Disease was a problem with influenza (p.31) prevalent in 1847, and ‘everybody is wrapped up, pale, coughing and wearing a certain indescribable dreamy appearance’. (p.31) Tompson reported the presence of scarlet fever in 1848 (p.61) and called it scarlatina (p.61) as it was also known. Even as early as 1848, the Camden village was regarded by many Sydney ‘invalid refugees’ as a type of health resort, with many staying at Lakeman’s Camden Inn. (p.61)

The very English hunting activity appeared in 1849 and the Sydney gentry brought their ‘dingo hounds’. Tompson reported that they were joined by some local ‘gentlemen’ and went deer hunting ‘in the bosky glens of the Razorback’. It was reported that some hounds ‘ran down a fine kangaroo’, and the party returned drenched ‘by heavy rain’. The following day the party moved to Varroville. (p.79)

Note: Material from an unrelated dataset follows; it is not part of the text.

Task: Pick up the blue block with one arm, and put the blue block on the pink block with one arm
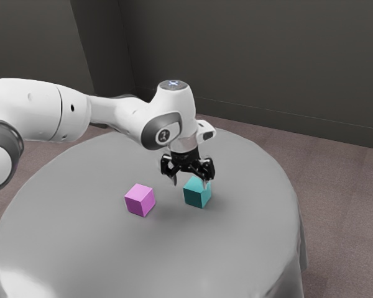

Janice Johnson’s collection of Tompson’s musings and sometimes whimsical commentary on life in the Cowpastures is a convenient summary of work published in the Sydney Morning Herald. The researcher does not have to wade through hundreds of pages looking for a short descriptive paragraph as Alan Atkinson did for his work on Camden.

Johnson has done the hard graft by extracting these snippets of Cowpasture life using the National Library’s wonderful database Trove. This is a treasure trove of information for any researcher, complemented by a useful index. For those interested in colonial New South Wales, this book should be a standard reference of the colonial period in any library.

Updated 29 April 2023. Originally posted on 23 September 2019.